Un altro approccio per calcolare approssimativamente quanto petrolio è ancora possibile sfruttare potrebbe essere quello di fare ricorso a una stima R/P, ossia la stima del rapporto tra risorse e produzione. Infatti «le riserve di greggio si classificano secondo tre criteri: 1P/Proven, quando si hanno il 90-95 per cento di probabilità di estrarre petrolio; 2P/Probable, quando la probabilità scende al 50 per cento, e 3P/Possible, quando la probabilità si riduce al 5-10 per cento»17. In questo tipo di stime però non viene preso in

considerazione il petrolio non convenzionale, fattore che distorce quindi la valutazione sulla reale quantità delle riserve e che di conseguenza, anche per fini strategici e politici, influisce sulla formazione del prezzo del barile.

Tralasciando solo per il momento l'influenza del prezzo del petrolio a livello internazionale, si può notare l'estrema difficoltà e complessità nel calcolare o anche solo nello stimare più dettagliatamente possibile la quantità di petrolio che sarà ancora possibile sfruttare.

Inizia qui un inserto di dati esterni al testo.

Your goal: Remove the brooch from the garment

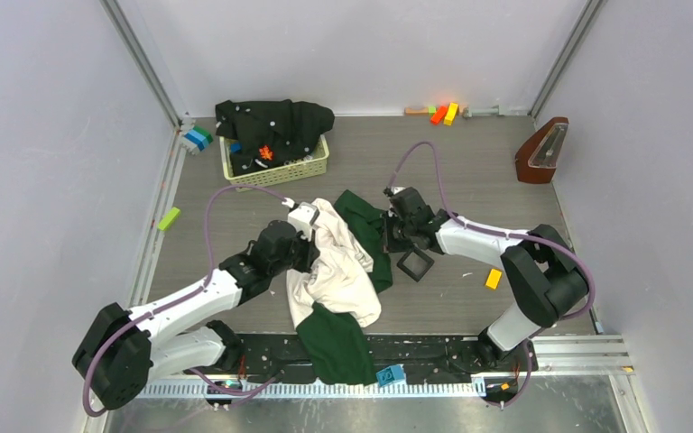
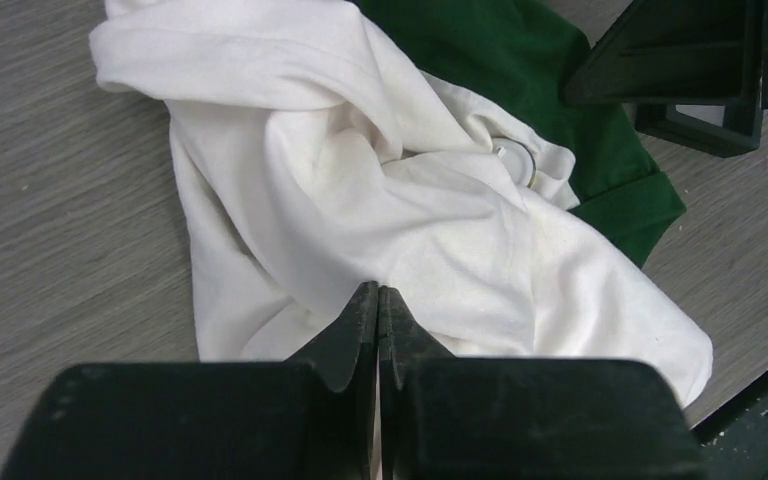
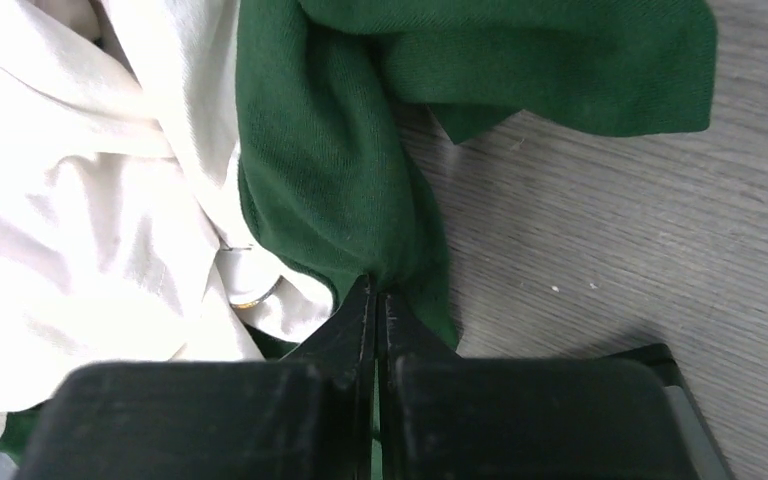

16 «Quando prendiamo in considerazione la produzione di petrolio dobbiamo per prima cosa chiarire esattamente di cosa si parla. Non sempre gli esperti hanno in mente la stessa cosa ed esistono diversi tipi di risorse fossili dalle quali si possono estrarre combustibili liquidi. In primo luogo esiste il petrolio cosiddetto “convenzionale”, ovvero quello che si estrae in forma di liquido poco viscoso dai pozzi. In aggiunta, abbiamo il petrolio cosiddetto “non convenzionale” che include diversi tipi come il greggio da “acque profonde” e “l'olio pesante”. Un ulteriore aggiunta è quella dei gas condensabili. Alcuni includono anche il petrolio che si può estrarre dalle sabbie bituminose. Se poi consideriamo qualsiasi tipo di combustibile liquido, dovremmo prendere in considerazione anche la possibilità di ottenerlo dal gas naturale o dal carbone mediante vari tipi di trattamenti». U. Bardi, Introduzione alla teoria di Hubbert, in “Aspo Italia”, 18 marzo 2005. http://www.aspoitalia.it/index.php/introduzione-alla-teoria-di-hubbert- mainmenu-32

17 «Naturalmente, questa classificazione non ingloba i fluidi estratti dai minerali solidi, dal gas naturale, dalle sabbie o dagli scisti bituminosi, o dal carbone. E, dato che la valutazione delle riserve petrolifere entra a far parte della composizione del prezzo unitario del barile, la valutazione delle stesse, ossia le riserve, da parte di ogni Paese produttore e dell'OPEC, tende a essere “elaborata” per fini politici e strategici. Infine, la composizione del prezzo “al barile” è definita dal costo unitario di produzione, che nel Medio Oriente è circa 4,77 dollari, mentre è di 49,54 dollari per l'offshore USA». G. E. Valori, op. cit., p. 10.

Oltre ai dati di partenza poco affidabili, proprio per fini strategico-politici da parte dei Paesi produttori, esiste un enorme quantità di variabili che condurrebbero e produrrebbero ugualmente determinati errori. Errori di valutazione ai quali non si è potuto sottrarre nemmeno lo stesso Hubbert, rendendo quindi il suo modello inadatto, o forse sarebbe meglio dire impreciso, a descrivere il caso globale.

La sua prima predizione gli aveva dato ragione perché essendosi focalizzato su un'area circoscritta e su un caso locale gli permise di ottenere dei dati maggiormente certi riguardo l'eccessivo sfruttamento dei pozzi petroliferi che causarono l'aumento dei prezzi. Di fronte a questa difficoltà gli Stati Uniti decisero di rivolgere le loro attenzioni energetiche verso le abbondanti riserve del Medio Oriente, ma «che cosa sarebbe successo se i pozzi medio- orientali non fossero esistiti e gli americani avessero dovuto concentrare tutte le loro risorse sull'estrazione del petrolio locale?»18.